Segment Start: SOURCE MATERIAL

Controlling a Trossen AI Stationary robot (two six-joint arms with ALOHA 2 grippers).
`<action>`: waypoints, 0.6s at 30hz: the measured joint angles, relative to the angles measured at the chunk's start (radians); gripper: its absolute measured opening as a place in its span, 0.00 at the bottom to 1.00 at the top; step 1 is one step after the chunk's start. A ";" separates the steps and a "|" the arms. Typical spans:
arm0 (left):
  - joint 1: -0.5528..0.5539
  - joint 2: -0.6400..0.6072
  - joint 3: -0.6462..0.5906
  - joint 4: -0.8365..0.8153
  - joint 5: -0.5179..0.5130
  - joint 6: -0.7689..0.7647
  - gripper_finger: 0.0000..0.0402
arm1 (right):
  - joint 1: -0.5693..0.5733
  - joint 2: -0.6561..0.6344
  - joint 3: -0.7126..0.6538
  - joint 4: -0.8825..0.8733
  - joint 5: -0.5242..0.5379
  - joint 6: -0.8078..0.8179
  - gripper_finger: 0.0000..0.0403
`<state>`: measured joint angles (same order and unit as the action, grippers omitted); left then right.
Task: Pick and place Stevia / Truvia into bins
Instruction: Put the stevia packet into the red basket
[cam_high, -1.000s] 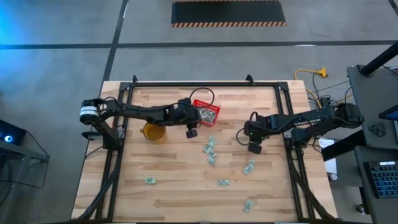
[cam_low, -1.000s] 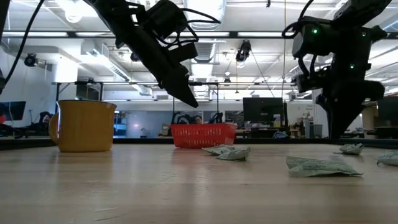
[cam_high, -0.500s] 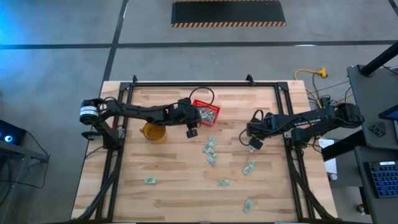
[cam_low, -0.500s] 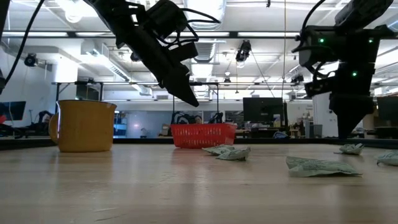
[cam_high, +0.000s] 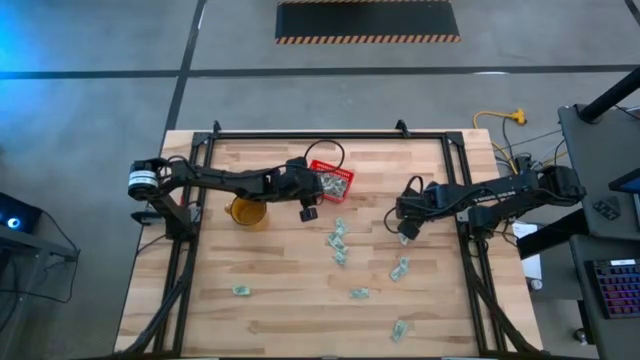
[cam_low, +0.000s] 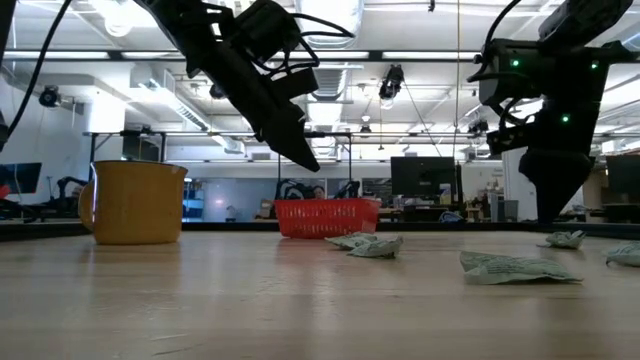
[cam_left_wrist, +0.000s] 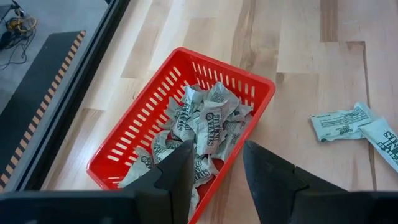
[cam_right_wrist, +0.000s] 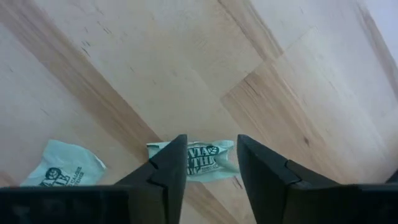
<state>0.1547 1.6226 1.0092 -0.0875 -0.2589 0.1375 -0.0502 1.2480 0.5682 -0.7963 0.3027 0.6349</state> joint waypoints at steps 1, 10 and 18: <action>0.000 0.000 0.000 0.000 0.000 0.000 0.31 | 0.000 0.000 -0.001 0.002 0.000 0.007 0.34; 0.000 0.000 0.000 0.000 0.000 0.000 0.31 | 0.000 0.000 -0.042 0.022 -0.034 0.067 0.38; -0.001 0.000 0.000 0.000 0.004 0.000 0.31 | 0.000 0.000 -0.049 0.033 -0.053 0.070 0.38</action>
<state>0.1539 1.6226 1.0088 -0.0875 -0.2546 0.1371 -0.0505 1.2484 0.5193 -0.7631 0.2496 0.7053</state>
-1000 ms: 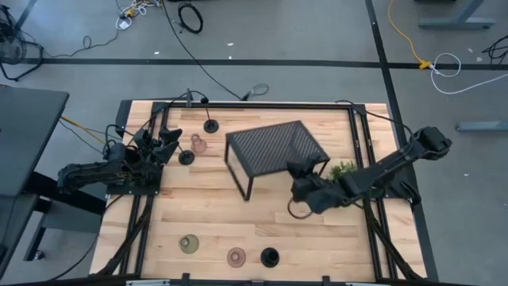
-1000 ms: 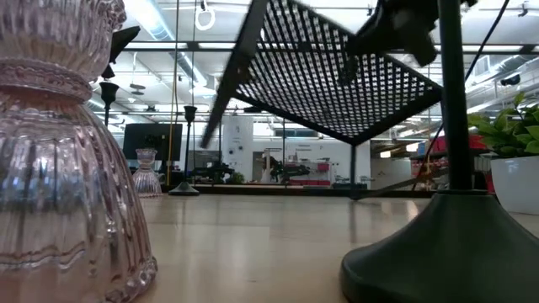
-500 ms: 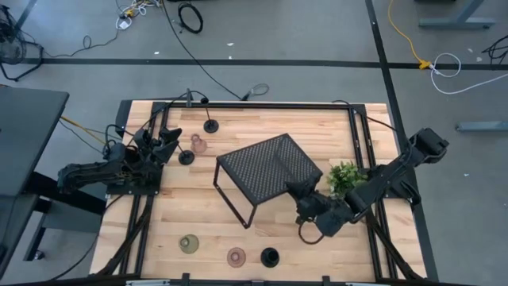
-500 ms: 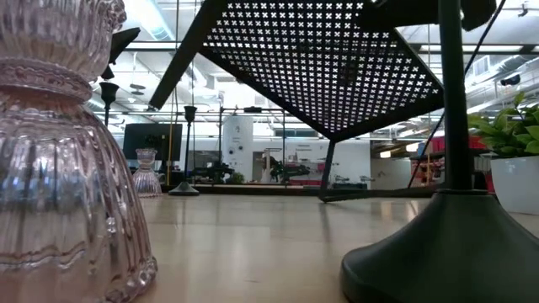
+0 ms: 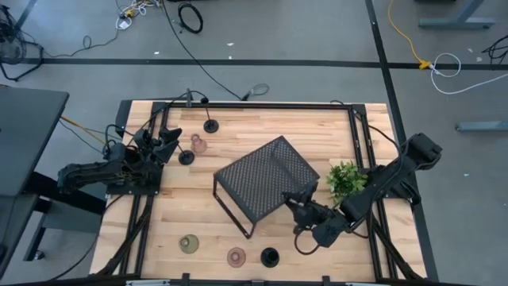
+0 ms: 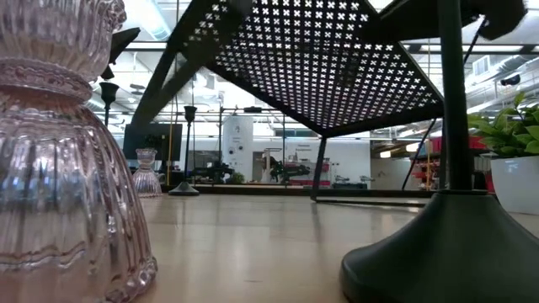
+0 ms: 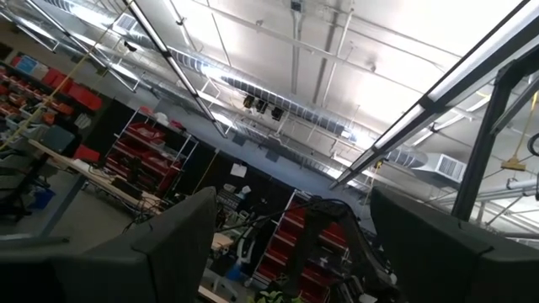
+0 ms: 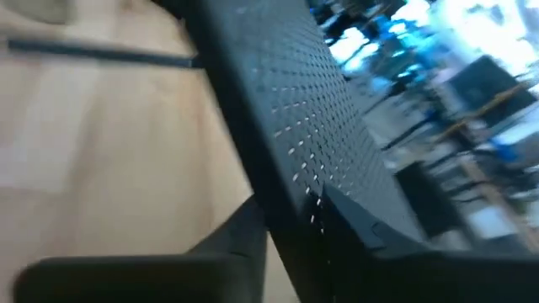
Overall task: Pick & Place candle stick holders
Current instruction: Move the shelf to the middle of the table
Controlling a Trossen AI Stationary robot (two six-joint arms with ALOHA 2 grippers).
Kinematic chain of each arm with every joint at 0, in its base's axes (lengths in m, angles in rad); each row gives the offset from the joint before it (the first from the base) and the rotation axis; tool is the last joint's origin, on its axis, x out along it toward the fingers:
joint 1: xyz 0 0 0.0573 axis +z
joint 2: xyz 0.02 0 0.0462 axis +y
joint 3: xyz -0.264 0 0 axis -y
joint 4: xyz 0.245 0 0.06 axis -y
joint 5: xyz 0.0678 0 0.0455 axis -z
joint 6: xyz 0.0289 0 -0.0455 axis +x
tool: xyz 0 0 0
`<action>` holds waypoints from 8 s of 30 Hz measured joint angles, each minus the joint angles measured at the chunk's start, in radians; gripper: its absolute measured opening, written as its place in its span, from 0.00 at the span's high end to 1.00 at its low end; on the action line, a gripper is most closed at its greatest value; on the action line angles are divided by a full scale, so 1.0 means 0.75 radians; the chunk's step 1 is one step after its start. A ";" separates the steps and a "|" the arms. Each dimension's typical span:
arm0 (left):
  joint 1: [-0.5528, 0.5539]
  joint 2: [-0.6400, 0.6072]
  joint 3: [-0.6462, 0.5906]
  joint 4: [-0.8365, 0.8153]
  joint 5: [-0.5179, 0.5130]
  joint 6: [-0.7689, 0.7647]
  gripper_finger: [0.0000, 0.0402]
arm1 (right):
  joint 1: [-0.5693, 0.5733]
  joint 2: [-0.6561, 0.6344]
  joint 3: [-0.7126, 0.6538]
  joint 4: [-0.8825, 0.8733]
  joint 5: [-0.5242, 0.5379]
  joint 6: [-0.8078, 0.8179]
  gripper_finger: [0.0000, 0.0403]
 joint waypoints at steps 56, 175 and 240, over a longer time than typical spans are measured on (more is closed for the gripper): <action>0.000 0.000 0.000 0.015 0.247 0.068 0.22 | -0.002 0.024 -0.060 0.130 -0.191 0.167 0.39; 0.000 0.000 0.000 -0.282 0.257 0.068 0.22 | -0.708 -0.143 -0.059 -0.729 -0.408 0.782 1.00; -0.736 1.307 0.193 -0.079 -0.223 -0.248 0.22 | -0.944 -0.480 -0.059 -0.495 -0.501 0.333 1.00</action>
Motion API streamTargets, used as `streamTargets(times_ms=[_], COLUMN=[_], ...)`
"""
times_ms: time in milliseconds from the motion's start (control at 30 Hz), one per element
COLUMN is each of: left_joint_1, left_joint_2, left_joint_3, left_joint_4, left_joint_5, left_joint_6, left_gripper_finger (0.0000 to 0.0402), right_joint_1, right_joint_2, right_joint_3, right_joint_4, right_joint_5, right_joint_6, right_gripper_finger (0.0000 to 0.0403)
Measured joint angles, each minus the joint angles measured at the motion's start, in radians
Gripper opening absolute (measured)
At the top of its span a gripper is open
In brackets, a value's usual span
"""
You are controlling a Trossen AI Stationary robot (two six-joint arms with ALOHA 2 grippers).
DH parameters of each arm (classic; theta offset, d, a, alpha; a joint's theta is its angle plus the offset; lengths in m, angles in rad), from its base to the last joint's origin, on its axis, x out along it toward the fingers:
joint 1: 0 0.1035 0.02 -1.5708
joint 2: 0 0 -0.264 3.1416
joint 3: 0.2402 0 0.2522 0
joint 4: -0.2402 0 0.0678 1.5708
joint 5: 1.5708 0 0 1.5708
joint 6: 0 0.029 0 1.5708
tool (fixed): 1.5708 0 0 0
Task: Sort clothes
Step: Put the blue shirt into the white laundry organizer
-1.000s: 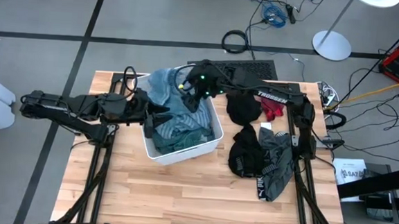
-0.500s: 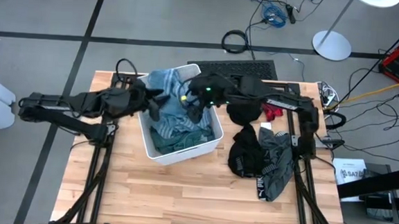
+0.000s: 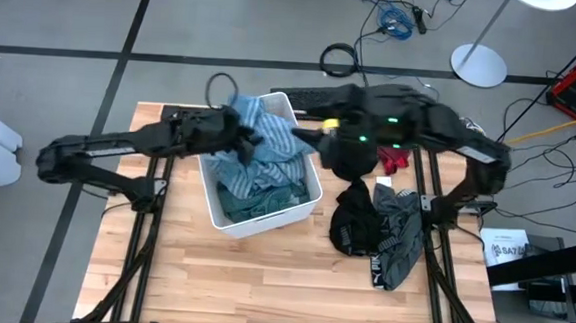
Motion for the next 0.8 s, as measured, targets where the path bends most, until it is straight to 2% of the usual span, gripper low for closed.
streamTargets(times_ms=[133,400,600,800], left_joint_1=[-0.018,-0.062,-0.079,-0.117], left_joint_2=[0.093,0.256,0.424,0.501], left_joint_3=[0.000,0.032,0.035,0.036], left_joint_4=[0.043,-0.194,-0.382,-0.391], left_joint_5=[0.116,0.096,0.225,0.196], left_joint_6=[0.055,0.143,0.142,0.142], left_gripper_finger=[0.0212,0.0212,0.0212,0.0212], right_joint_1=[0.048,0.124,0.134,0.134], right_joint_2=[-0.070,-0.144,-0.141,-0.124], right_joint_3=[0.000,0.000,0.000,0.000], right_joint_4=[-0.021,-0.135,-0.206,-0.213], right_joint_5=[0.113,0.283,0.322,0.324], right_joint_6=[-0.001,0.037,0.054,0.046], right_gripper_finger=[0.0297,0.0297,0.0297,0.0297])
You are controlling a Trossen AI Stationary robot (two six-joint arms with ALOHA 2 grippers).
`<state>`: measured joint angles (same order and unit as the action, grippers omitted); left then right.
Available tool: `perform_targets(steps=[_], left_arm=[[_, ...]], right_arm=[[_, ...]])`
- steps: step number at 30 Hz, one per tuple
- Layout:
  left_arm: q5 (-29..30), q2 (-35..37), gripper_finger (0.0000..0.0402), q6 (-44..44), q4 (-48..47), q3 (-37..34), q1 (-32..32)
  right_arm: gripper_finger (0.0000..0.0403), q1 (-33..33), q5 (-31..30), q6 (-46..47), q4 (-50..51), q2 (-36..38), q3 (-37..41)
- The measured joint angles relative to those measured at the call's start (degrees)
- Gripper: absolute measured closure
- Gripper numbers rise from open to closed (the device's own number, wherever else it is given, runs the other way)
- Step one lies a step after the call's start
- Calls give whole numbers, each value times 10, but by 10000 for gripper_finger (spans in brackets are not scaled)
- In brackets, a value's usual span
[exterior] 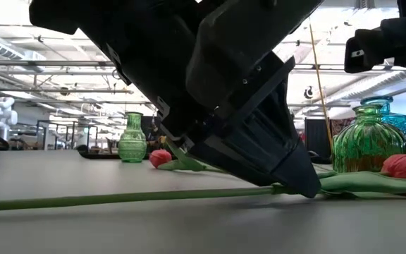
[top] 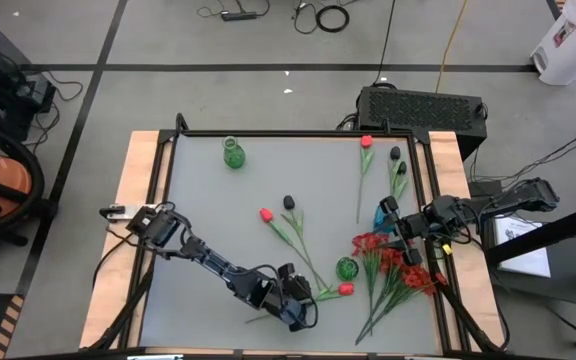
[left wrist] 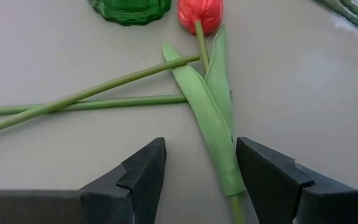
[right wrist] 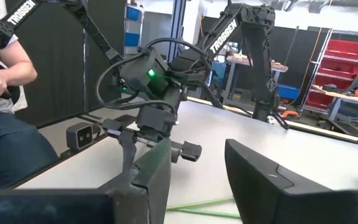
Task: Sort flowers into vase by color
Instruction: Put the bottom pink flower into the top green vase
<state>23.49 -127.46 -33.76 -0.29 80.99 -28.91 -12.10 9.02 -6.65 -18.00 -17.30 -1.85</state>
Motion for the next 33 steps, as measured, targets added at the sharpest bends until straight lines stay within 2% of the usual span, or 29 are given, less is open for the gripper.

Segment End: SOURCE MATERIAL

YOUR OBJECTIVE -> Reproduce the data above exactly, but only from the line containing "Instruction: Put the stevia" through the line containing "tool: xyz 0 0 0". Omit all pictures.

RESPONSE BOX ->
Instruction: Put the stevia packet into the red basket
[cam_high, -1.000s] 
[cam_low, -1.000s] 
[cam_high, -0.500s] 
[cam_low, -0.500s] 
[cam_high, +0.000s] 
[cam_low, +0.000s] 
[cam_left_wrist, +0.000s] 
[cam_right_wrist, +0.000s] 
<state>0.1547 1.6226 1.0092 -0.0875 -0.2589 0.1375 -0.0502 1.2480 0.5682 -0.7963 0.3027 0.6349</state> joint waypoints at steps 1, 10 and 18: <action>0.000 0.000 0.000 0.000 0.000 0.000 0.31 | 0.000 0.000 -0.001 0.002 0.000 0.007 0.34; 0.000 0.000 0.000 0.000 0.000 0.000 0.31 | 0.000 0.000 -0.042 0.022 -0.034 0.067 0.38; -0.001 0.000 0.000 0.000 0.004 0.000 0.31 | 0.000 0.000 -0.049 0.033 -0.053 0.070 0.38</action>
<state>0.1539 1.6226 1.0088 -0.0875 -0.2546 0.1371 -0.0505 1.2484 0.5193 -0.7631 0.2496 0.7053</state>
-1000 ms: 
-1000 ms: 
-500 ms: 
-500 ms: 
+0 ms: 
+0 ms: 
+0 ms: 
+0 ms: 
Overall task: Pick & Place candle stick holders
Current instruction: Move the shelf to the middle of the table
Controlling a Trossen AI Stationary robot (two six-joint arms with ALOHA 2 grippers).
Kinematic chain of each arm with every joint at 0, in its base's axes (lengths in m, angles in rad); each row gives the offset from the joint before it (the first from the base) and the rotation axis; tool is the last joint's origin, on its axis, x out along it toward the fingers:
joint 1: xyz 0 0 0.0573 axis +z
joint 2: xyz 0.02 0 0.0462 axis +y
joint 3: xyz -0.264 0 0 axis -y
joint 4: xyz 0.245 0 0.06 axis -y
joint 5: xyz 0.0678 0 0.0455 axis -z
joint 6: xyz 0.0289 0 -0.0455 axis +x
tool: xyz 0 0 0

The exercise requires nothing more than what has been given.